Ayin bukanlah satu-satunya orang ‘kuat’ di Indonesia. Mereka yang memiliki uang dan/atau relasi dengan petinggi negara termasuk dalam kasta ‘Ayin’. Di Rutan yang sama, Lien Marita alias Aling (kasus narkoba) mendapat fasilitas ‘hiburan malam’ berupa ruang karaoke. Yang menakjubkan, ruang karaoke itu berada di area ruang kerja Sarju Wibowo, Kepala Rumah Tahanan Negara Pondok Bambu.
Kisah dibalik istana penjara Ayin sebenarnya bukanlah hal yang mengejutkan. Diawal tahun 2000-an, para koruptor yang ditahan dapat dengan mudah melarikan diri ke luar negeri, menembus Rutan hingga petugas emigrasi di bandara. Hendra Raharja yang lari ke Australia, David Nusa Wijaya, Bambang Sutrisno, Andrian Kiki Ariawan, Djoko S Tjandra, merupakan para bandit yang berhasil kabur atas servis yang diberi oleh pejabat negara yang bermental penghianat.

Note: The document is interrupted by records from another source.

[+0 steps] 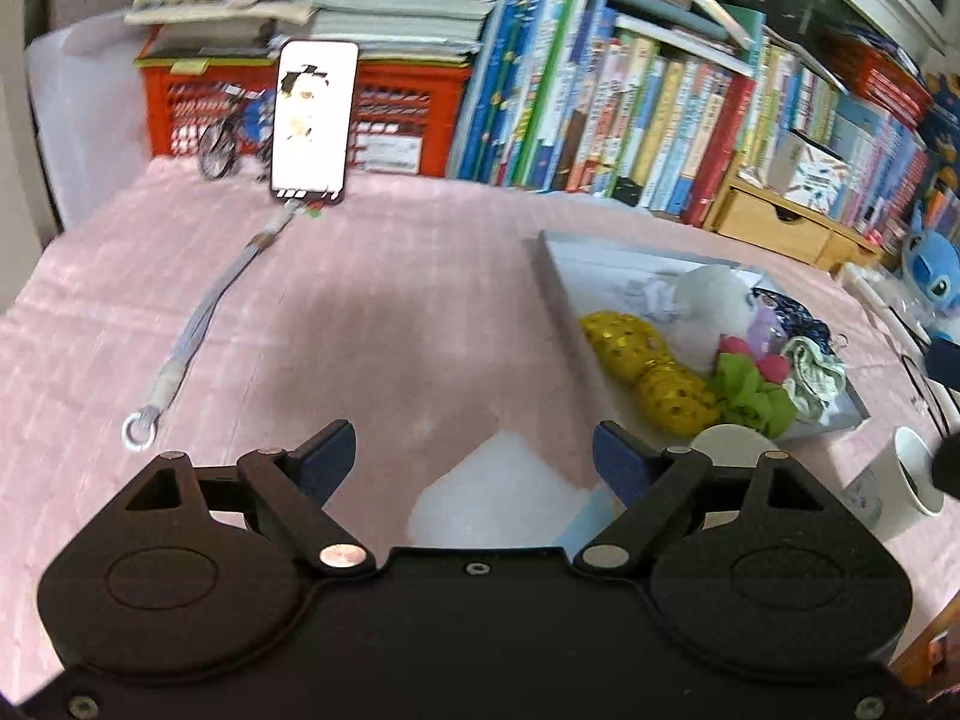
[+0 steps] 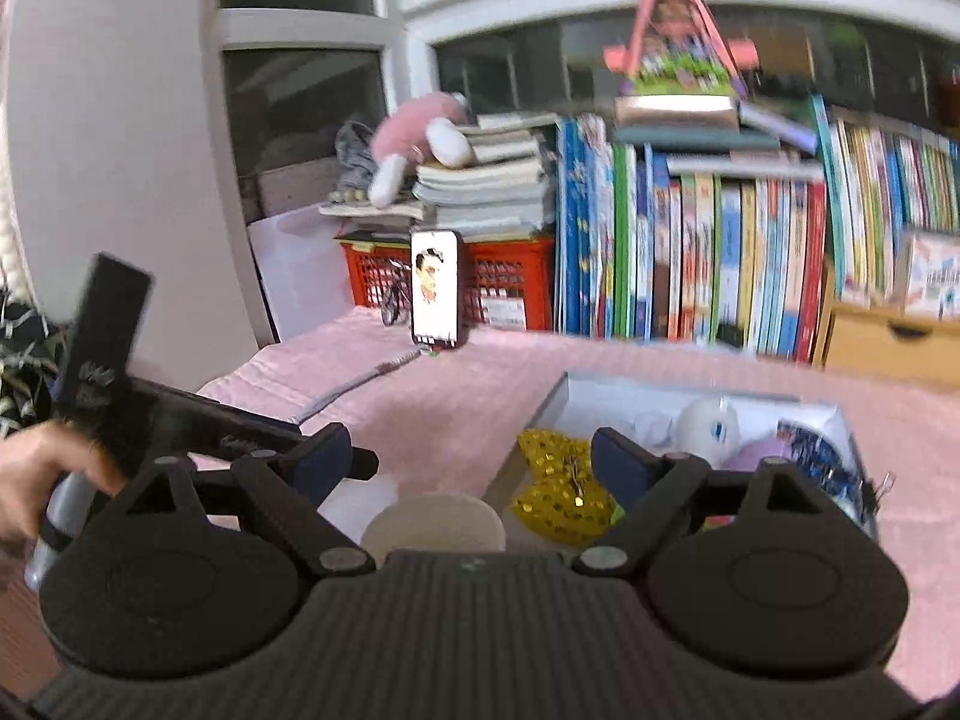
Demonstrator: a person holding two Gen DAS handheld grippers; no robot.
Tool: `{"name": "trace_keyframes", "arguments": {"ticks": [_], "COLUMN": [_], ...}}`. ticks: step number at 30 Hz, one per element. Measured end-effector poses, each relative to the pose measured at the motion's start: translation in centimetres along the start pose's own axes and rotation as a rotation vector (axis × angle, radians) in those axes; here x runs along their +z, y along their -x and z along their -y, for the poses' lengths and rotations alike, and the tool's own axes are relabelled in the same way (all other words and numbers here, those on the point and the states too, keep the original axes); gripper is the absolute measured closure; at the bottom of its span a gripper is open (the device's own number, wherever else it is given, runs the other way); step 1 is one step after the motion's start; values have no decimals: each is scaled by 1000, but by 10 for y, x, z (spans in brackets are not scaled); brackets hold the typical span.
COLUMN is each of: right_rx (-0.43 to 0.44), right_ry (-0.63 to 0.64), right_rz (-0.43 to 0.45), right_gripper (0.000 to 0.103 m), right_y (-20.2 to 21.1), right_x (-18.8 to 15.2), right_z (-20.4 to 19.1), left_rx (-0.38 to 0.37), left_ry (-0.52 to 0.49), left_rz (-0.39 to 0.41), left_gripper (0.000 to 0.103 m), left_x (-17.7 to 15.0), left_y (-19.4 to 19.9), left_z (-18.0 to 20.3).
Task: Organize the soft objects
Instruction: 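Withdraw both grippers from the tray toward the white cotton fluff, then grasp the light blue packet with the right gripper while the left approaches the white fluffy sheet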
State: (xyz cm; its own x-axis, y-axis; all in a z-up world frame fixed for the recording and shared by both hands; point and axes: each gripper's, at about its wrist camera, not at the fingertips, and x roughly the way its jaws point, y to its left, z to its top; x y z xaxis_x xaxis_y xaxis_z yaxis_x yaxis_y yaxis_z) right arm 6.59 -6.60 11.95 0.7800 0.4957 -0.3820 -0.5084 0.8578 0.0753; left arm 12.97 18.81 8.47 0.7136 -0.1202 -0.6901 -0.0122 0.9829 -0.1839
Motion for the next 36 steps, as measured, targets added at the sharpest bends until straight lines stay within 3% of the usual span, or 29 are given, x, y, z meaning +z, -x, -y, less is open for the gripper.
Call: {"name": "trace_keyframes", "arguments": {"ticks": [9,12,15,24,30,36], "right_rx": [-7,46,46,-113,-236,-289], "right_ry": [212,246,292,356,386,382], "right_rz": [52,6,-55,-136,-145,-178], "right_gripper": [10,11,17,36,39,42], "right_y": [21,18,5,-49,-72,-91], "right_x": [-32,-53,-73,-102,-108,-109], "right_z": [-55,-74,-91,-129,-146,-150], "left_rx": [-10,-13,-19,-80,-75,-101], "left_ry": [50,42,15,19,5,19], "left_rz": [-41,-50,-64,-70,-62,-70], "left_gripper": [18,18,20,31,34,36], "left_x": [-15,-21,-26,-27,-25,-25], "left_y": [-14,-16,-18,-24,-25,-28], "left_z": [-15,-16,-13,-14,-15,-19]}}
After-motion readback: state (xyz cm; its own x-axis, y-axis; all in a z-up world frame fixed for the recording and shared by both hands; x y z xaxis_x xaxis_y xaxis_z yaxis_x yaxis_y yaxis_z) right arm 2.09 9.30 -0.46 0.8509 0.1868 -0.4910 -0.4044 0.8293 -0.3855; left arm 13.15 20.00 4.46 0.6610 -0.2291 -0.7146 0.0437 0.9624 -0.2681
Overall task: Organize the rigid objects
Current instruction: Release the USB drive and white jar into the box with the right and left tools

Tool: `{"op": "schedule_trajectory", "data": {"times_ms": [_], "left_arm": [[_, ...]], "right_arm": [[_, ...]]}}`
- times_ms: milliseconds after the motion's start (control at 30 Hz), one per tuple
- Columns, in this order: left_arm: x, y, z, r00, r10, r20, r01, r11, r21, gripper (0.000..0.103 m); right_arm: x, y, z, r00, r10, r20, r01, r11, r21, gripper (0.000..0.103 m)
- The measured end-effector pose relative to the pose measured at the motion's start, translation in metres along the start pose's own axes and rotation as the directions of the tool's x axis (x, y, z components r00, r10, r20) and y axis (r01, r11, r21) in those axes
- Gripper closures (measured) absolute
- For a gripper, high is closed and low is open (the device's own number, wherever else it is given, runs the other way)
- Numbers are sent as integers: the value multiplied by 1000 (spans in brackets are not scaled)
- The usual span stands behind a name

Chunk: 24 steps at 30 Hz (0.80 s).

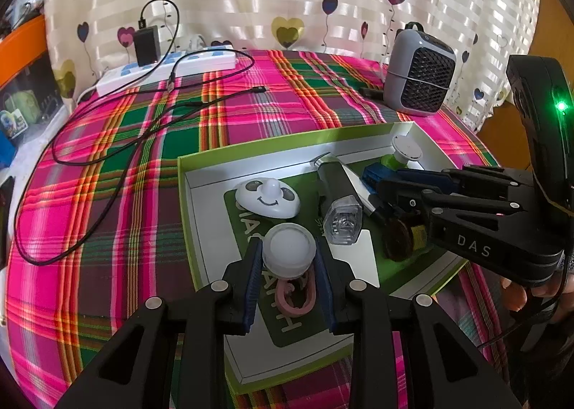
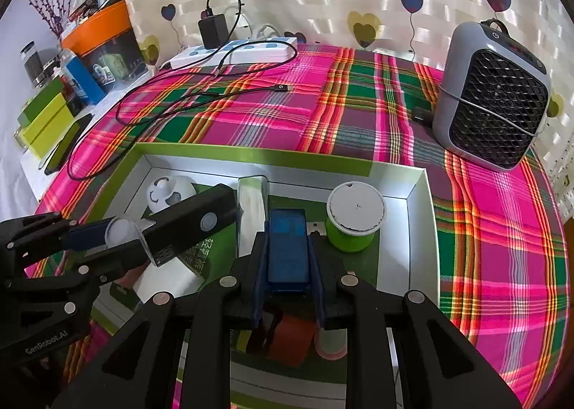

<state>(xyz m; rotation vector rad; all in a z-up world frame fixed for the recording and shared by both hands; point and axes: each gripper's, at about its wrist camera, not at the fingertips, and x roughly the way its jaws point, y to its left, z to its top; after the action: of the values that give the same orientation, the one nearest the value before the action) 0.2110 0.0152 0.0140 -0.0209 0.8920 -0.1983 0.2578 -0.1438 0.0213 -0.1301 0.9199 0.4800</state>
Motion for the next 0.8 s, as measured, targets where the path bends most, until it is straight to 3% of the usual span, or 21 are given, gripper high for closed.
{"op": "schedule_trajectory", "data": {"times_ms": [300,467,800], "left_arm": [[-3,1,0,1000,13,6,-13,1000,-10,74],[-9,-2,-3,1000,18,17,-18,1000,-6,73],[-35,-17,-16,997,53,60,-53,999,-5,73]], "right_arm": [[-5,1,-2,1000,10,13,-11,1000,13,79],[-9,1,-3,999,16,28,-17,999,29,69],[-36,6,-17,997,0,77,-4,999,52,68]]}}
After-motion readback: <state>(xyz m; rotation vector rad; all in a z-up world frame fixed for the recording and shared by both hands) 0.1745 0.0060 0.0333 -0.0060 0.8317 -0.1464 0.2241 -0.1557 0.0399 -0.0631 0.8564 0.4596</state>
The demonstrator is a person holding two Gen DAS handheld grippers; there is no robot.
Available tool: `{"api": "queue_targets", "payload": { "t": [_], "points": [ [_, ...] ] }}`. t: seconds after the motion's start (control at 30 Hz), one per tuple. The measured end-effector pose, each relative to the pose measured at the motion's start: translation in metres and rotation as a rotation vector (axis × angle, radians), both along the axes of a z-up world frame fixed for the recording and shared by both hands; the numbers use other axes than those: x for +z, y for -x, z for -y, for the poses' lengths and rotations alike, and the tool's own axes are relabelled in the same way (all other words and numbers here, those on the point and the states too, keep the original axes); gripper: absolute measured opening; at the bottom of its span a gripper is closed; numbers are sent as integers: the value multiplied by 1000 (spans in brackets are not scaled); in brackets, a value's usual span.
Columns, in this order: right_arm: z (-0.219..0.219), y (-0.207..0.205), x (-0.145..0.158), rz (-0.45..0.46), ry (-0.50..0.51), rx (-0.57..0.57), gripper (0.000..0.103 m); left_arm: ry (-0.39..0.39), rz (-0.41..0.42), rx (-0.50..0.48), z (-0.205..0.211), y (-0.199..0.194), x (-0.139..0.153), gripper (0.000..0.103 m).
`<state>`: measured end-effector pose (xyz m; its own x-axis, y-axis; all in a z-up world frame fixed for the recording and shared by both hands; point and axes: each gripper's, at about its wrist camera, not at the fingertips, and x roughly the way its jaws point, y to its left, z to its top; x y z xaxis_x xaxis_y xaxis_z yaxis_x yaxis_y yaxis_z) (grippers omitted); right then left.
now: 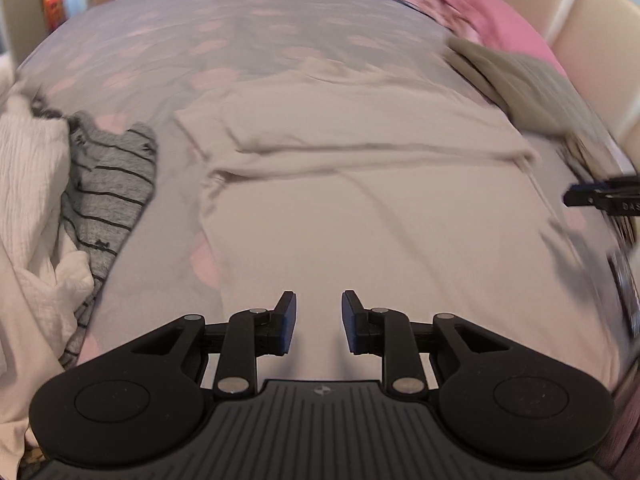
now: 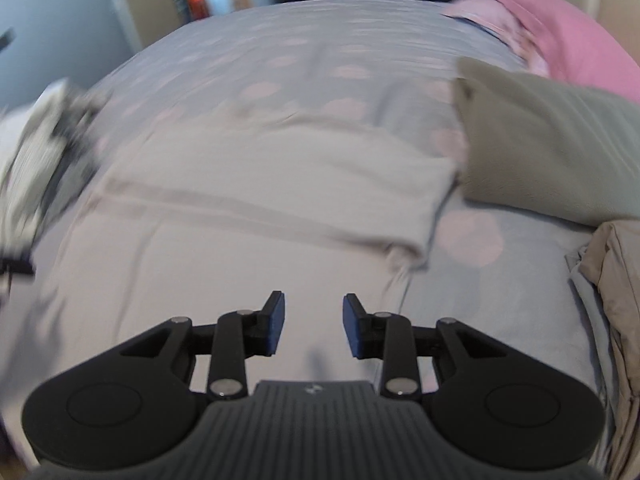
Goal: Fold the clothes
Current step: 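Grasp the cream shirt hem with the left gripper while the right gripper grasps it too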
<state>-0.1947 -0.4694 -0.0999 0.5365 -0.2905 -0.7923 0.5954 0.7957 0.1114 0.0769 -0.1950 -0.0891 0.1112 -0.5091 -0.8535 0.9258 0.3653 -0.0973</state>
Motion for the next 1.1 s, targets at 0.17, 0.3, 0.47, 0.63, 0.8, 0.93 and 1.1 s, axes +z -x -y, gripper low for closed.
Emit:
{"api": "queue_targets", "payload": {
  "t": [0.17,0.3,0.47,0.63,0.8,0.93,1.1],
  "points": [
    [-62,23,-16,-63,40,167,35,-31,43,-151,-23,41,-2,22],
    [-112,37,-26,-130,91,339,35,-92,76,-302,-41,75,-9,22],
    [-164,49,-32,-200,118,564,35,-189,150,-479,-64,118,-21,23],
    [-204,56,-34,-263,155,765,35,-232,224,-644,-82,154,-30,28],
    [-231,63,-45,-354,221,869,40,-302,346,-778,-92,176,-48,38],
    [-236,68,-54,-440,266,897,40,-373,508,-864,-103,191,-69,39],
    [-235,76,-65,-532,357,899,40,-397,672,-862,-114,187,-82,40]
  ]
}}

Kisah lainnya adalah koruptor Bob Hasan dan Rahardi Ramelan. Bob Hasan selama mendekam di Nusa Kambangan mendapat fasilitas mewah, satu tingkat dibawah Tommy Soeharto. Rahardi Ramelan, terpidana kasus korupsi Bulog. langsung mendapat remisi hanya setelah 2 hari masuk ke LP Cipinang. Namun, diantara itu semua, kasus yang paling fenomenal lainnya adalah Tommy Soeharto, mantan narapidana kasus pembunuhan hakim agung M Syafiuddin Kartasasmita yang dibebaskan oleh pemerintah pada Oktober 2006.
KESIMPULAN
Dari pembahasan diatas dapat disimpulkan bahwa keadilan di Indonesia ini belum bisa ditegakkan dengan benar sesuai dengan perundang-undangan yang berlaku di Indonesia. Hal ini disebabkan karena kualitas SDM indonesia yang rendah, akibatnya hukumpun bisa dibeli dengan uang. Untuk menanggulangi masalah tersebut maka diperlukan kerjasama dari berbagai elemen yang tentunya mempunyai SDM yang berkualitas agar segala kasus hukum di Republik Indonesia ini dapat terselesaikan.